Abstrakt
Rationale and objectives In addition to dopamine, endocannabinoids are thought to participate in neural reward mechanisms of opioids. Number of recent studies suggests crucial involvement of ghrelin in some addictive drugs effects.
Our previous results showed that ghrelin participates in morphine-induced changes in the mesolimbic dopaminergic system associated with reward processing. The goal of the present study was to test whether the growth hormone secretagogue receptor (GHS-R1A) antagonist JMV2959 was able to influence morphine-induced effects on anandamide (N-arachidonoylethanolamine, AEA) and 2 arachidonoylglycerol (2-AG) in the nucleus accumbens shell (NACSh).
Methods We used in vivo microdialysis to determine changes in levels of AEA and 2-AG in the NACSh in rats following (i) an acute morphine dose (5, 10 mg/kg s.c.) with and without JMV2959 pretreatment (3, 6 mg/kg i.p.) or (ii) a morphine challenge dose (5 mg/kg s.c.) with and without JMV2959 (3, 6 mg/kg i.p.) pretreatment, administered during abstinence following repeated doses of morphine (5 days, 10-40 mg/kg). Co-administration of ghrelin (40 ug/kg i.p.) was used to verify the ghrelin mechanisms involvement.

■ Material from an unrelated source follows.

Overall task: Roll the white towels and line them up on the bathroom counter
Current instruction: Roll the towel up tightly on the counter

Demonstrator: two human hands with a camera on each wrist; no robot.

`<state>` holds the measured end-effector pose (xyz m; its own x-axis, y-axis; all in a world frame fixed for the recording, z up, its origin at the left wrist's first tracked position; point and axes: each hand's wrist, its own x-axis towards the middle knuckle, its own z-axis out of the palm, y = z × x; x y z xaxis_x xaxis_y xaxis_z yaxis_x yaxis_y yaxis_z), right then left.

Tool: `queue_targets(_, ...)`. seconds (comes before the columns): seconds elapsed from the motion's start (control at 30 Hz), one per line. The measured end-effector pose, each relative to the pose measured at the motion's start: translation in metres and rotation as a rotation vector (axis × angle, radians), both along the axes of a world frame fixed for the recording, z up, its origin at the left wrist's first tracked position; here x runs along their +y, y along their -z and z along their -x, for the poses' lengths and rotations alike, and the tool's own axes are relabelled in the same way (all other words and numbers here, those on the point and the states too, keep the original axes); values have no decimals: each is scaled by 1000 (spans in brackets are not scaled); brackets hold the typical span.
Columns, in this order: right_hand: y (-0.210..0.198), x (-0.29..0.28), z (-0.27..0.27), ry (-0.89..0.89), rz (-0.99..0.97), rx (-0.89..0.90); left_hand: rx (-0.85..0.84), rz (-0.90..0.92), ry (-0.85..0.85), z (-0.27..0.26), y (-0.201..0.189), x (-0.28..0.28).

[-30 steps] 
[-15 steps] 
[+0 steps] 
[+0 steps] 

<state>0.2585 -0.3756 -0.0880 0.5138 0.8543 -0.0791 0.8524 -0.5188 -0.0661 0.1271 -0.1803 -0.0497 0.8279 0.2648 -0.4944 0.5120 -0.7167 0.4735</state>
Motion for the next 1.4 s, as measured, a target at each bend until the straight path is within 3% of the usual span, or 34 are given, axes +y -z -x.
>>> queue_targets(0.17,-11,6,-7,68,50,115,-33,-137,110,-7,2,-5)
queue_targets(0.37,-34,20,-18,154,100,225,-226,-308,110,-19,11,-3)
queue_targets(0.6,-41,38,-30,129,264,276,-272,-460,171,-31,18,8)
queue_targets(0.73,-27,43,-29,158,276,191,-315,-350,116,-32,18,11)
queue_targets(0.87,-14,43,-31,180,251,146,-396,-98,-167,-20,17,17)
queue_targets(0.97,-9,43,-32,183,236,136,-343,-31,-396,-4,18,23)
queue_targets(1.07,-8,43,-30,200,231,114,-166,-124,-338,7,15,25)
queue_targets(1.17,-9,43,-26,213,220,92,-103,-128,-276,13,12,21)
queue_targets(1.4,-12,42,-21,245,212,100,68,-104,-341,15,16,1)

Results Pretreatment with JMV2959 significantly and dosedependently reversed morphine-induced anandamide increases in the NACSh in both the acute and longer-term models, resulting in a significant AEA decrease. JMV2959 significantly intensified acute morphine-induced decreases in accumbens 2-AG levels and attenuated morphine challengeinduced 2-AG decreases.
JMV2959 pretreatment significantly reduced concurrent morphine challenge-induced behavioral sensitization. JMV2959 pretreatment effects were abolished by co-administration of ghrelin.
Conclusions Our results indicate significant involvement of ghrelin signaling in morphine-induced endocannabinoid changes in the NACSh.